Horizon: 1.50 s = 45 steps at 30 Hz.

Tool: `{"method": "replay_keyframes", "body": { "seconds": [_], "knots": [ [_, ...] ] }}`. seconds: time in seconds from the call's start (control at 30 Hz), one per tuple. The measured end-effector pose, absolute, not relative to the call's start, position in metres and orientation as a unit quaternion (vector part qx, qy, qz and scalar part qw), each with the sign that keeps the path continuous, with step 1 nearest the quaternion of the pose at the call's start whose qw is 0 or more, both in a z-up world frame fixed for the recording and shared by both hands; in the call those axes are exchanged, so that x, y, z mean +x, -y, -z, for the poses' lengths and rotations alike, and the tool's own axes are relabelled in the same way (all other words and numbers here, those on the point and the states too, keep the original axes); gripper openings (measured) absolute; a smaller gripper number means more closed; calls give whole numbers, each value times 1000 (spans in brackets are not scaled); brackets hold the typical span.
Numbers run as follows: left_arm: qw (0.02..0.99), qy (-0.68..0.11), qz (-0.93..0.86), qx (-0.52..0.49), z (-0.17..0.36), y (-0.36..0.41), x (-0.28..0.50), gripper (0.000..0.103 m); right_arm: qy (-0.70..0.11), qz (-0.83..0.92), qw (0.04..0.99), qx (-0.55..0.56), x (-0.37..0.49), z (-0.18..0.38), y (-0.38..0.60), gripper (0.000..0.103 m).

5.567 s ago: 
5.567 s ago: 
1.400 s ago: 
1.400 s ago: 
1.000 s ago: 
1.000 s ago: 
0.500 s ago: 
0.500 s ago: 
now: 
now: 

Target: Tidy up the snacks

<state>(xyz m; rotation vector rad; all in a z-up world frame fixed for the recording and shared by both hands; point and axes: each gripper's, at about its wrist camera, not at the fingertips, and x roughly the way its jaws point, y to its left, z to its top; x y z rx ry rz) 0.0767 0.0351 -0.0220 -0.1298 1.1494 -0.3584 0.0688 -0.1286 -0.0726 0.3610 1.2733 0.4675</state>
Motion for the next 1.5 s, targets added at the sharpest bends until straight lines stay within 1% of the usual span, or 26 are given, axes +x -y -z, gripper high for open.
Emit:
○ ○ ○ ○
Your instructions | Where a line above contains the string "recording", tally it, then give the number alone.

Response below | 2